Scan the entries below line by line and state how many lines contain the string "that", giving only the number.

_Records for processing_

================

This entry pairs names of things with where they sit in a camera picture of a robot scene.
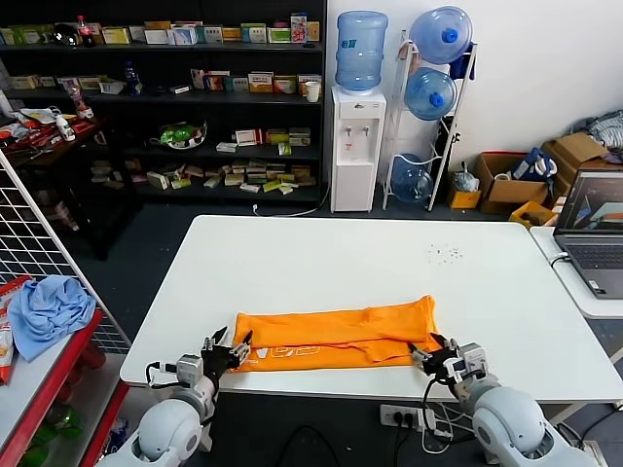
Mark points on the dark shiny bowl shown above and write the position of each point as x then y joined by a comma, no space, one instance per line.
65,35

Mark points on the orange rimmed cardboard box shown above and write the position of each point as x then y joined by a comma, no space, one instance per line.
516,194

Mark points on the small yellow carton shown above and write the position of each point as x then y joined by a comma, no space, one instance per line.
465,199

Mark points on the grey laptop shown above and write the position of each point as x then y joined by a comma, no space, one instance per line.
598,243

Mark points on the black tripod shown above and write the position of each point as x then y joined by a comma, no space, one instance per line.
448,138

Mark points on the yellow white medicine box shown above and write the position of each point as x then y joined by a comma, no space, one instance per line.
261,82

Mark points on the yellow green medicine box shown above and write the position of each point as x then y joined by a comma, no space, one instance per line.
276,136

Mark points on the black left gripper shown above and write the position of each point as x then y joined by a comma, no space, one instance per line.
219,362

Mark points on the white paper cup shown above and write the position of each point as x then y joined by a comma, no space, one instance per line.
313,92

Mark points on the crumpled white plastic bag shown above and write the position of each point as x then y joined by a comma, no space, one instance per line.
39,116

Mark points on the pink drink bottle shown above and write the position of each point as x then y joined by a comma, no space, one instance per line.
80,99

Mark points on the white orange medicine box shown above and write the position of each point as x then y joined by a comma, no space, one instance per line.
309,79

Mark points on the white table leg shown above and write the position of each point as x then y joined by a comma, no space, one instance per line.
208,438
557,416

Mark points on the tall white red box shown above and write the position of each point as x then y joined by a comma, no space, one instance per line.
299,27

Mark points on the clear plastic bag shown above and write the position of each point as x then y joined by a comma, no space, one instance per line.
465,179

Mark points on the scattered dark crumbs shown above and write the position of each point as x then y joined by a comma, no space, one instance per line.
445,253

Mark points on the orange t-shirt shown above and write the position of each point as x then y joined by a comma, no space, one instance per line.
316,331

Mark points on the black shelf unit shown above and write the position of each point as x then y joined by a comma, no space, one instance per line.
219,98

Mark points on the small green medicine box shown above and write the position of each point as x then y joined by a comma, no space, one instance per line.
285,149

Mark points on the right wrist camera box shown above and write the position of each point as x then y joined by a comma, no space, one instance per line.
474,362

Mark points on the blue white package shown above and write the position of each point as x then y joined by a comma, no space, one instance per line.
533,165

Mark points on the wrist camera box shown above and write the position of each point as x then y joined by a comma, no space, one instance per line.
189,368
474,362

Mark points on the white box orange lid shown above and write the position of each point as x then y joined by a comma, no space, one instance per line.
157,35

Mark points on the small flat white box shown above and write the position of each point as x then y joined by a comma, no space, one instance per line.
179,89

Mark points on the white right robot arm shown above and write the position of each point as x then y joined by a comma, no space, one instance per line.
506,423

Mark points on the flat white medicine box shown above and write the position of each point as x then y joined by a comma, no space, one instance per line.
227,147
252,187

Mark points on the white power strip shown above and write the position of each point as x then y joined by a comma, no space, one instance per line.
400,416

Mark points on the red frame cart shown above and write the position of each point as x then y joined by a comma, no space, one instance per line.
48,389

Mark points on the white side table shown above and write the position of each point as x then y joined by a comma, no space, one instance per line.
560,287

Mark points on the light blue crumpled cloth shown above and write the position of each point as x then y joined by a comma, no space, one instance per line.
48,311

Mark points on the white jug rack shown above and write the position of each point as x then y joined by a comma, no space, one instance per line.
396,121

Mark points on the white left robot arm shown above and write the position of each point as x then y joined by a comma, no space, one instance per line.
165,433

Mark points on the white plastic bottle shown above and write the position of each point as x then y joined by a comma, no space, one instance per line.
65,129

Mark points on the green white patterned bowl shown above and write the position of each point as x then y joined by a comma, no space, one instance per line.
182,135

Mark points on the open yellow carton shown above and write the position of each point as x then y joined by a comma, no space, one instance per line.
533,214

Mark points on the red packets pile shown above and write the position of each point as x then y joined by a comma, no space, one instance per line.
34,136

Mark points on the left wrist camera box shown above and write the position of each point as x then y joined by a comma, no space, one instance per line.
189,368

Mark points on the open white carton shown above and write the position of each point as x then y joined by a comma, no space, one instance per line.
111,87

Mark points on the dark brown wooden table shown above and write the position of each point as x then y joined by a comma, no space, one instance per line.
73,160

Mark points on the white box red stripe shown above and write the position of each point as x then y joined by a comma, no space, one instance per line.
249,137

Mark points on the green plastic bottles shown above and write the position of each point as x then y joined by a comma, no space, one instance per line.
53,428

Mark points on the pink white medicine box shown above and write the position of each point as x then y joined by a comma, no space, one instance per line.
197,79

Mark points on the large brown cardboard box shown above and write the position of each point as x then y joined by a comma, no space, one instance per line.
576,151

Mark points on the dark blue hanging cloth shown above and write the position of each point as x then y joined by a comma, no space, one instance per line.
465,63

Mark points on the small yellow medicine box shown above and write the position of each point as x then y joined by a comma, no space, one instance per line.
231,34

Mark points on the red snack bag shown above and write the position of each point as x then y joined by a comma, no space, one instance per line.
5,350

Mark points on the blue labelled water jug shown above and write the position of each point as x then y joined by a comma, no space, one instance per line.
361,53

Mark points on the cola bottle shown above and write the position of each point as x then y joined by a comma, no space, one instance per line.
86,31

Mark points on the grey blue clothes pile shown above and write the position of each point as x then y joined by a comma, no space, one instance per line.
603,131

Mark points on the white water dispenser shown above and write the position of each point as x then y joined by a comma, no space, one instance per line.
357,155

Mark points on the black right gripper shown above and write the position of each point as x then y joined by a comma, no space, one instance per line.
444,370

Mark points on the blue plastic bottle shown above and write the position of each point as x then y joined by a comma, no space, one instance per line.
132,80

================

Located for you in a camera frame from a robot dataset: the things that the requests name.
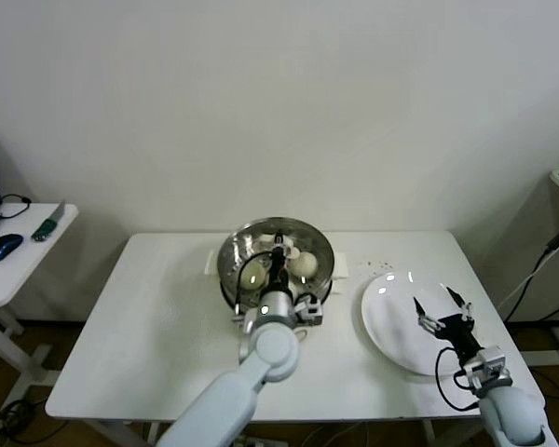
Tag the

================

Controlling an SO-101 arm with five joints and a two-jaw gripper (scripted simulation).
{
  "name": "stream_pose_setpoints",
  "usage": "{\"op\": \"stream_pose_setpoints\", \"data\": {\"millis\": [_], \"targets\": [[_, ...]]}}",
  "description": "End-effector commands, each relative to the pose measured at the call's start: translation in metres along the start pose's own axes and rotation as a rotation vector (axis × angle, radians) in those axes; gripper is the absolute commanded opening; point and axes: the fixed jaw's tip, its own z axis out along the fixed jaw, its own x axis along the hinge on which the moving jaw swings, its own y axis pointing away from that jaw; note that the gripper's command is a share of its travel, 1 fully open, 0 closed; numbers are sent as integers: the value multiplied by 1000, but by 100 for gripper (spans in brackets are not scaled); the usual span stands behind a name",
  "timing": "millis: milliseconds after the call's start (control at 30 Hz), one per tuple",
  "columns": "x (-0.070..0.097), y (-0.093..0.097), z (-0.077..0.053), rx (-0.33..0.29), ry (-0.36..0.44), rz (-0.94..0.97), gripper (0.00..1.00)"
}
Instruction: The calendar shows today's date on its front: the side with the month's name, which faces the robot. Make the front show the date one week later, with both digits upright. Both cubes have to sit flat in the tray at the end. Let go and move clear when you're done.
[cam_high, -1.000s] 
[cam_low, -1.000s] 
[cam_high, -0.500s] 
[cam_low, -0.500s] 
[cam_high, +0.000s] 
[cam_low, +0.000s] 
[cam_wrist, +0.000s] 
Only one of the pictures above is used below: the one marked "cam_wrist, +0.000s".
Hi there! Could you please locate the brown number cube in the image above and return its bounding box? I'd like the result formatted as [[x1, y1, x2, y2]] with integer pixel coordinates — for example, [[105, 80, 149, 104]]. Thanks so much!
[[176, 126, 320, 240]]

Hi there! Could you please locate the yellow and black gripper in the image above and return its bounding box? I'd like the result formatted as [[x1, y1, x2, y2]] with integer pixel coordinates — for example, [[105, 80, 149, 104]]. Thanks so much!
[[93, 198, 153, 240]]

================

_Expected output_
2